I recall about a year ago hearing of a well-regarded Burgundy house (sorry, the name escapes me) moving to alternative stoppers.
- Reply by gregt, Mar 29.
Leaving aside the alternatives to cork, there is often, but not every single time, a correlation. Emark suggest something that would appeal to the cynical among us - use a better cork, a more expensive bottle, a "reserva" designation, and you can charge more for crappy wine.
But let's imagine just for the moment that we're not dealing with tricksters, just with rational business people.
Think of what a cork is. It's the bark of a tree that gets harvested at most every three years. First harvest from young trees is different quality than subsequent harvests, so the price of the cork, and the quality, will be different from later harvests. Then you might decide to harvest at five years, or some period other than three years. Those corks will be different as well.
Once the bark is harvested, it's washed and dried, then punched out into corks. The number of washings matter, the amount of drying and the length of the drying matters. More of something usually means more money.
And then you physically look at the corks. They can have tiny cracks and crevices. Corks are graded by the number of such defects they have. And then you have the length of the cork. So a long cork of the finest quality from excellent material can cost as much as $2-3. A cork that's not quite as good will be cheaper, then a shorter cork will also be cheaper, and so on down the line.

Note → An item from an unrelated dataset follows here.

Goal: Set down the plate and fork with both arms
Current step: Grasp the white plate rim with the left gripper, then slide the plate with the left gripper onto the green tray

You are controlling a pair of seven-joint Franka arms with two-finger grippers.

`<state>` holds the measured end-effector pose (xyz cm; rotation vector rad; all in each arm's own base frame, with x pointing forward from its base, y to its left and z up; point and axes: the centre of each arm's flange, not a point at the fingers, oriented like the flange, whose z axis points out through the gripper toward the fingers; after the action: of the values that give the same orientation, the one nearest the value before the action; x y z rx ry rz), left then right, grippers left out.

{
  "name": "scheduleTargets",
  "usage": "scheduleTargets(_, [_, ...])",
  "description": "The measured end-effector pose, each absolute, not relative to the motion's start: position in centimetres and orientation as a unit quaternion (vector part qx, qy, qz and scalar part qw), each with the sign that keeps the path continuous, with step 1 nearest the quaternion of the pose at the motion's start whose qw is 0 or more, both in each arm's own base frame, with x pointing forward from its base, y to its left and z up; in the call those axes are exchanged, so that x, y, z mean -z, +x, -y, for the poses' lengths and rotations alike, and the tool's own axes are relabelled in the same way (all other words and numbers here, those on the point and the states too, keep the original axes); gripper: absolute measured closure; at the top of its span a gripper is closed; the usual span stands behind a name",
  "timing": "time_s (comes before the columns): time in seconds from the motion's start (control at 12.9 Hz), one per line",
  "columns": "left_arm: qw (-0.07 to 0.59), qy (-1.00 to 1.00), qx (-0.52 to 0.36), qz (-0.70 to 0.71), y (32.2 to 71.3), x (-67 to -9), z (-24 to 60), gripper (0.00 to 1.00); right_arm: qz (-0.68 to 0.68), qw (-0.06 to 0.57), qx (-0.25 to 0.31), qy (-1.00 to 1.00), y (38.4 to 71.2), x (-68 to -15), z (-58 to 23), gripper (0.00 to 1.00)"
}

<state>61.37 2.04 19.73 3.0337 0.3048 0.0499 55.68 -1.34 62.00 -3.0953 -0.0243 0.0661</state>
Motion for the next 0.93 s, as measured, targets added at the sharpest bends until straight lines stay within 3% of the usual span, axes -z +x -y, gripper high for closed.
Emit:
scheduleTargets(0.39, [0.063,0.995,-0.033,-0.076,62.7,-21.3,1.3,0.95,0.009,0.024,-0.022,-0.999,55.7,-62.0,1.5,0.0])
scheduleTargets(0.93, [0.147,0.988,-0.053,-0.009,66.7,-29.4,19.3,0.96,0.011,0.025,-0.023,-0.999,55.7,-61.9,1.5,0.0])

Once the corks are all punched out, you have a big square piece of bark with a lot of holes in it. You take that, as well as the pieces that didn't quite make the grade, grind them up and glue them together to form an agglomerated cork. That's cheaper yet. Let's say you pay fifteen cents for one of those. Usually those corks aren't recommended for wines to be stored over say, two years or so.
So which cork would you use on your expensive wine and which one on your cheap wine? If you sell the wine for $12 on the shelf, that means it cost you maybe $3 or $4 to produce it - are you going to use a $2 cork or a twenty-cent cork? If it cost you maybe $20 to produce the wine, and you're selling for $120 a bottle, would you put in a cheap cork that the producer doesn't even recommend for storage over 2 years?
Plastic corks are also at the low end of the range.
So the type of cork you use would generally be related to the quality of the wine, but whether you use a different type of stopper altogether - that's not related to the quality of the wine.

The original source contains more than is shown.